Cowok itu mengangguk, kemudian berlalu setelah sekali lagi menatap Dennis penuh tanya. Cessa terdiam, meloloskan nafasnya lewat mulut sebelum berbalik untuk melangkah memasuki halaman rumahnya. Berusaha mengabaikan keberadaan Dennis.

"Ca."

Cessa merasakan sesak di dadanya mendengar panggilan tersebut. Ia tetap berjalan hingga cowok itu menghalangi langkahnya.

"Eca."

Memasang wajah dingin, ia menatap Dennis. "Ada perlu apa?"

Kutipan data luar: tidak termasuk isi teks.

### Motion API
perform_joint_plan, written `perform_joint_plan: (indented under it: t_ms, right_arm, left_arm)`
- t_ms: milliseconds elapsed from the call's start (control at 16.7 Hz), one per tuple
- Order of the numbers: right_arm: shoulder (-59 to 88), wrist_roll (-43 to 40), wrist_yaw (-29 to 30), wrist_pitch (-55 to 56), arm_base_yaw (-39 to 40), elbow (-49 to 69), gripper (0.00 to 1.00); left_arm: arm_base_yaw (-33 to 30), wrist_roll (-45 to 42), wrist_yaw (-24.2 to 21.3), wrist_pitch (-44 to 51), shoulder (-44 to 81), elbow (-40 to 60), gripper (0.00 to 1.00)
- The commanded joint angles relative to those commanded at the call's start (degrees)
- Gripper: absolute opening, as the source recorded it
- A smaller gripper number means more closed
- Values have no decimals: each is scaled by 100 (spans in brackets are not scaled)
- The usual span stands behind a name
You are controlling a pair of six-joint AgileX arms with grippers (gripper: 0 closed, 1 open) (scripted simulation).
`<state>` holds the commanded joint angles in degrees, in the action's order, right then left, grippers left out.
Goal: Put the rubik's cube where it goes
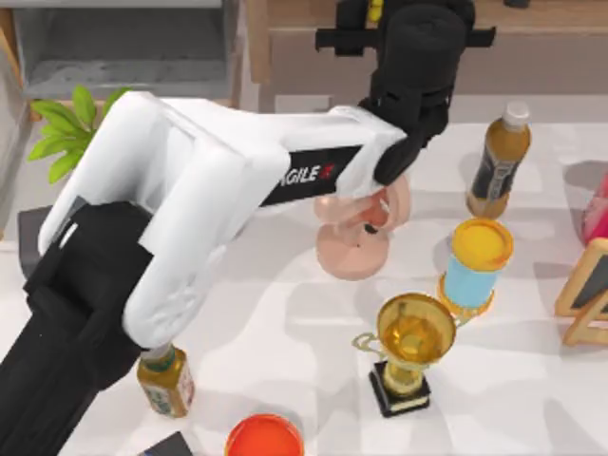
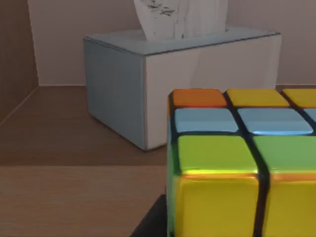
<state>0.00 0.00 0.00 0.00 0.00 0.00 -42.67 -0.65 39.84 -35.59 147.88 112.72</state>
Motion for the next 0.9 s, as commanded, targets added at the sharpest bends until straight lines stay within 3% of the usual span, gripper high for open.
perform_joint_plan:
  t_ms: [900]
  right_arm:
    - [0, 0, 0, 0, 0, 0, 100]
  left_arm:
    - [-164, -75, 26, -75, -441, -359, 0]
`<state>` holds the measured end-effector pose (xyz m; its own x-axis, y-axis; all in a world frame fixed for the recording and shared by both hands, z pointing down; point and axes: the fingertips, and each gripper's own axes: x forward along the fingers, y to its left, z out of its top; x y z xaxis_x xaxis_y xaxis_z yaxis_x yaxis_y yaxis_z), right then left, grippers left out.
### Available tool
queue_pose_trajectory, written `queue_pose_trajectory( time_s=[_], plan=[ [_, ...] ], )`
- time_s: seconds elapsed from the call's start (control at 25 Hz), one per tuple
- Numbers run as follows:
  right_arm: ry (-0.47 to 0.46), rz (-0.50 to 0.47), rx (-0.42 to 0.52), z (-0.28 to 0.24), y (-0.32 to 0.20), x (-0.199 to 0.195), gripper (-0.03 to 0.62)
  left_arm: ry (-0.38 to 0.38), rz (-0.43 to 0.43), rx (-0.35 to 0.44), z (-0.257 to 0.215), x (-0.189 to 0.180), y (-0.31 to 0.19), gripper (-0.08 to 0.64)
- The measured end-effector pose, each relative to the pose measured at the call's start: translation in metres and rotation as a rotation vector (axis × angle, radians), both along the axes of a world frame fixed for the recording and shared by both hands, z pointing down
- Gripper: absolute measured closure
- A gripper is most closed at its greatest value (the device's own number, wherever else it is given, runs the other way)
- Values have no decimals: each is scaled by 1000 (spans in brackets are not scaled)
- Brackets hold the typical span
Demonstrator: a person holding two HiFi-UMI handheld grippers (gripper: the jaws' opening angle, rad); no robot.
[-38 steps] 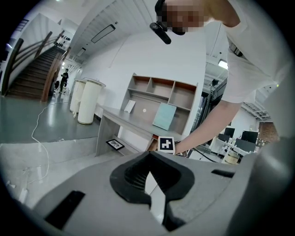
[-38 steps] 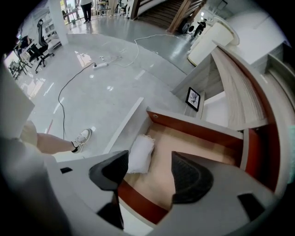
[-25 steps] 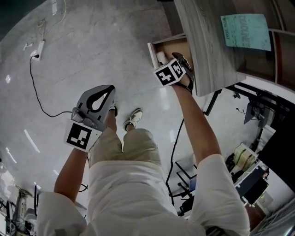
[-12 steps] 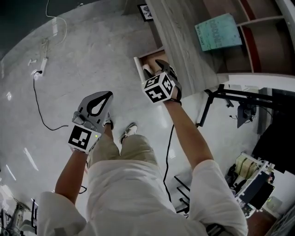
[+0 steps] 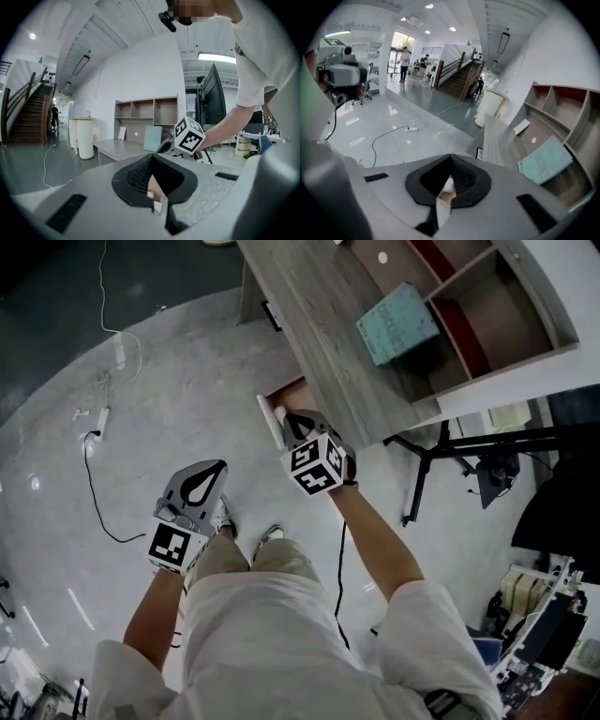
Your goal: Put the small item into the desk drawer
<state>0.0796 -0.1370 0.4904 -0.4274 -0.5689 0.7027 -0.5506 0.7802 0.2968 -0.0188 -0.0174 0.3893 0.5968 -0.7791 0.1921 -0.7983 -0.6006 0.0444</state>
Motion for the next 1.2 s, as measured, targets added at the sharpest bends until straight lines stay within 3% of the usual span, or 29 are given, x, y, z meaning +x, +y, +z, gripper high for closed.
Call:
queue_pose_trajectory(
  time_s=[0.24,0.44,0.72,1.2],
  plan=[
    [-215,10,46,-65,24,2,595,-29,3,64,-39,13,5,554],
    [-336,23,89,-109,35,2,595,-24,-17,121,-69,16,-2,554],
    [-428,95,235,-181,21,36,595,-30,-13,162,-91,14,-12,554],
    [-586,174,368,-257,8,74,595,-36,-68,223,-127,-14,-30,554]
  ],
)
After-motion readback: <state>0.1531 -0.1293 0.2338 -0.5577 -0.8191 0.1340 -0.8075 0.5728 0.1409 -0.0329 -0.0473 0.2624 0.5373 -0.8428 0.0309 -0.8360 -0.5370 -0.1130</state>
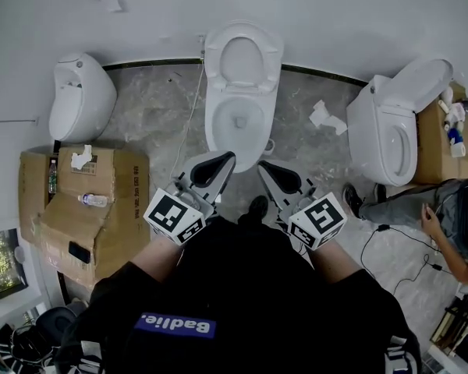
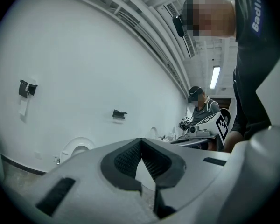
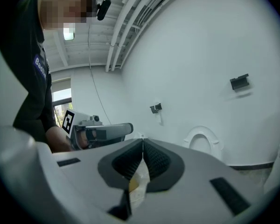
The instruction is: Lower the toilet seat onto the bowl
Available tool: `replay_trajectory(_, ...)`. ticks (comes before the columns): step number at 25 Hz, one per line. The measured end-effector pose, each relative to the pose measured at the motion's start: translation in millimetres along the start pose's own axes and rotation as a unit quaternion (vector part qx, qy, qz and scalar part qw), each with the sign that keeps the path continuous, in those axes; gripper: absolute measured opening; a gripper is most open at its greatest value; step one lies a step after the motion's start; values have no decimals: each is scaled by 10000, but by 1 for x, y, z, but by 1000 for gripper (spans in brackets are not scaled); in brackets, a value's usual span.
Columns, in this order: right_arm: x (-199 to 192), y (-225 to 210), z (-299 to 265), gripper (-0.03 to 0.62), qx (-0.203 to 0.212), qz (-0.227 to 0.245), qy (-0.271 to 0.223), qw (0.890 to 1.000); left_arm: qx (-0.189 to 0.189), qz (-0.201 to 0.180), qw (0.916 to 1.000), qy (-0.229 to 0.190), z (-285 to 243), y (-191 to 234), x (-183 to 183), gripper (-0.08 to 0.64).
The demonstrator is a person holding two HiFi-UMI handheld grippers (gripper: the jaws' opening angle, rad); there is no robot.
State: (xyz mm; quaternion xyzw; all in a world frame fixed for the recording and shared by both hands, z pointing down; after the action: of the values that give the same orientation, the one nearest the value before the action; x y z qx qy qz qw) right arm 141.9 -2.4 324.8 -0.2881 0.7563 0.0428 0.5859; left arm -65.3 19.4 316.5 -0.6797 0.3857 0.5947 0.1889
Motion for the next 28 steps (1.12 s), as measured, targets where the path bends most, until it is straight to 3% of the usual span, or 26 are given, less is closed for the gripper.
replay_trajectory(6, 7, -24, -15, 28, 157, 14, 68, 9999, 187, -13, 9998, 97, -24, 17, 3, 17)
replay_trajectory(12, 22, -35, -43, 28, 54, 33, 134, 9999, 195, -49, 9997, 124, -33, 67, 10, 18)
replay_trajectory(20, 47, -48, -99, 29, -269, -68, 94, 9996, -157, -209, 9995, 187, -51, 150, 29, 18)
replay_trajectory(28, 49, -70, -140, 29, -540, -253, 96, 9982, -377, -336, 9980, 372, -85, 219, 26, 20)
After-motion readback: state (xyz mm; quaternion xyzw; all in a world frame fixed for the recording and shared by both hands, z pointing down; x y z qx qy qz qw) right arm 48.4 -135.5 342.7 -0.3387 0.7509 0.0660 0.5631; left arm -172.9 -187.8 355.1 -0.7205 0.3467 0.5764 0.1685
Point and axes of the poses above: the fingertips, and each gripper's own axes: z backward along the fingers, y to its left, x out of its top, the point moved 10 cm from there along z, backward along the fingers, and after that the axes turned 8 degrees about y, right-handed, at the moved point
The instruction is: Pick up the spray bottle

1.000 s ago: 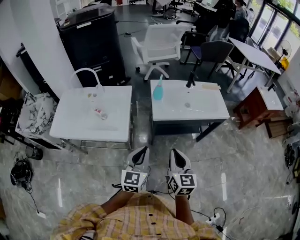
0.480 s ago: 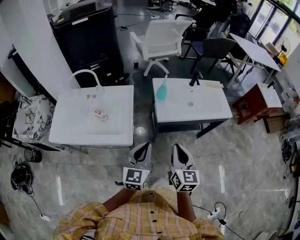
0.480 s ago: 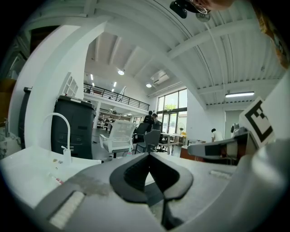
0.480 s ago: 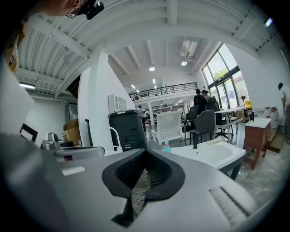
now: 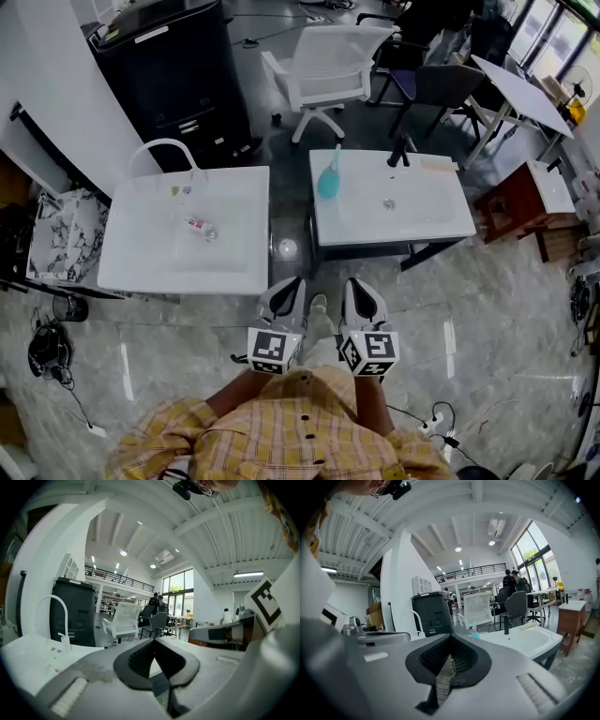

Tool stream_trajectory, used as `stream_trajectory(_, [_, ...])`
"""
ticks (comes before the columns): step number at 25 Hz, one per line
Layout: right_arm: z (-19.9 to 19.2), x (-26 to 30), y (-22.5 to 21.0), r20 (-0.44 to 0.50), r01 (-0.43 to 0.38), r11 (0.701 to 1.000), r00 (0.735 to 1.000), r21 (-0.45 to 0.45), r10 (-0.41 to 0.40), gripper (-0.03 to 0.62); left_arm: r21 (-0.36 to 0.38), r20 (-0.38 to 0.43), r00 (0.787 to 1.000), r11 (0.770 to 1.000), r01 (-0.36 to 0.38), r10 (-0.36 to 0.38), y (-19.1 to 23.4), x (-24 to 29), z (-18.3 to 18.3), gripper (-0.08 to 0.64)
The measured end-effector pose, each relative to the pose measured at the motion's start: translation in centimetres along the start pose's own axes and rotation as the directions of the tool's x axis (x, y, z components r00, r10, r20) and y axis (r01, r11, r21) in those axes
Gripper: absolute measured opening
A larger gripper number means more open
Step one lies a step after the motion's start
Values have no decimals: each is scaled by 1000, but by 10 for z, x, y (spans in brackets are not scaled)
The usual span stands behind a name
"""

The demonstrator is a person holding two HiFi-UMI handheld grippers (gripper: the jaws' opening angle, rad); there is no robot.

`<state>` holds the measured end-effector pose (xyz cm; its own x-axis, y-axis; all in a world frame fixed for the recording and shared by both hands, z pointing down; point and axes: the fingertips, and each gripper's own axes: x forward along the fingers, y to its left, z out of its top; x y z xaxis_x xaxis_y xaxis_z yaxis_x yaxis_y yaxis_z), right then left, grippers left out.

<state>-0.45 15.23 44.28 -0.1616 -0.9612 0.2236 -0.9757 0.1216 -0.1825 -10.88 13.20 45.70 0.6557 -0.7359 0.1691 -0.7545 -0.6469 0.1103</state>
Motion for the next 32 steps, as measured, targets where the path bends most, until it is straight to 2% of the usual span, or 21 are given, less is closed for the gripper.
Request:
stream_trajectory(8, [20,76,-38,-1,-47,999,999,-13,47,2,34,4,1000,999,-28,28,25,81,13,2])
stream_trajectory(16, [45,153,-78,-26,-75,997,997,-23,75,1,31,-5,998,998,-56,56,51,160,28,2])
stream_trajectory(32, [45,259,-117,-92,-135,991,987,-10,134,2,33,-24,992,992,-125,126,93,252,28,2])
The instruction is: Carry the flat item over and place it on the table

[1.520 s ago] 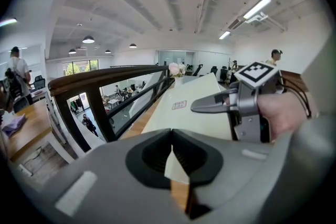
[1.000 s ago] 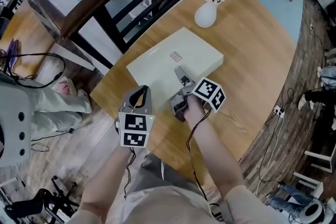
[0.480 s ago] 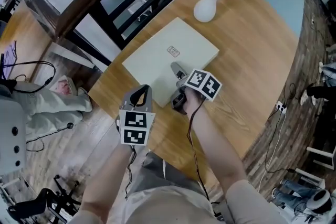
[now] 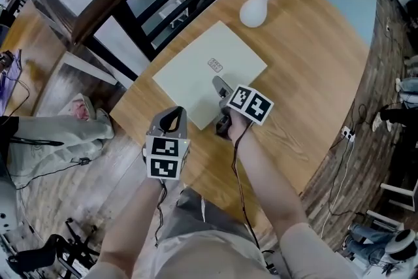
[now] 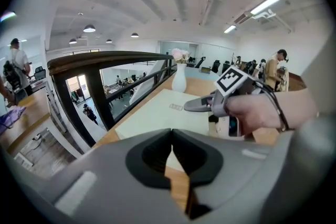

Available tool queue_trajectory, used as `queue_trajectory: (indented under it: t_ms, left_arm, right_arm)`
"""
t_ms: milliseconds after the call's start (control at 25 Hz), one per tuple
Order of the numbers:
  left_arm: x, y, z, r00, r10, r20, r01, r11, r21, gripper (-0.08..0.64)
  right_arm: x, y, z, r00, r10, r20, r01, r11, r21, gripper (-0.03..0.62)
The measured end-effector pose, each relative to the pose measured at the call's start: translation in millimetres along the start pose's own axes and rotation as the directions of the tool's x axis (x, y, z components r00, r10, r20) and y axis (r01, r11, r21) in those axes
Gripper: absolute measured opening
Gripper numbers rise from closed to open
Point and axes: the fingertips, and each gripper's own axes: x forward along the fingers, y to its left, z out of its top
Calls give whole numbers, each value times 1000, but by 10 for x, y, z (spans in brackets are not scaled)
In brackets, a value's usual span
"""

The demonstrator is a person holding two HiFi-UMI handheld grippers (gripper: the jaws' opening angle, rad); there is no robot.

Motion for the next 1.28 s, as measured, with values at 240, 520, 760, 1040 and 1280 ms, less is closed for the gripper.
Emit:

Bukannya menjawab, Dennis malah memandangi Cessa. Hampir tiga minggu tidak bertemu, ia menyadari satu hal, betapa Dennis merindukan wajah imut bercampur sinis di depannya.

Jengah dipandangi seperti itu, Cessa mendengkus. "Kalau gak ada yang mau diomongin, lo bisa minggir?"

Mulut Dennis terbuka, kalimat yang dilontarkan Cessa terasa menusuk. Namun, ia tetap berdiri di tempatnya, tidak pantang menyerah.

"Maaf." Satu kata yang meluncur dari mulutnya berhasil membuat Cessa mematung. Untuk kali pertama cowok itu mengatakan maaf secara langsung.

Tersadar, Cessa mendorong tubuh Dennis. Segera membuka gerbang dan menguncinya agar Dennis tidak masuk. Akan tetapi, ia kalah cepat. Cowok itu menahan lengannya lewat celah gerbang besi tersebut.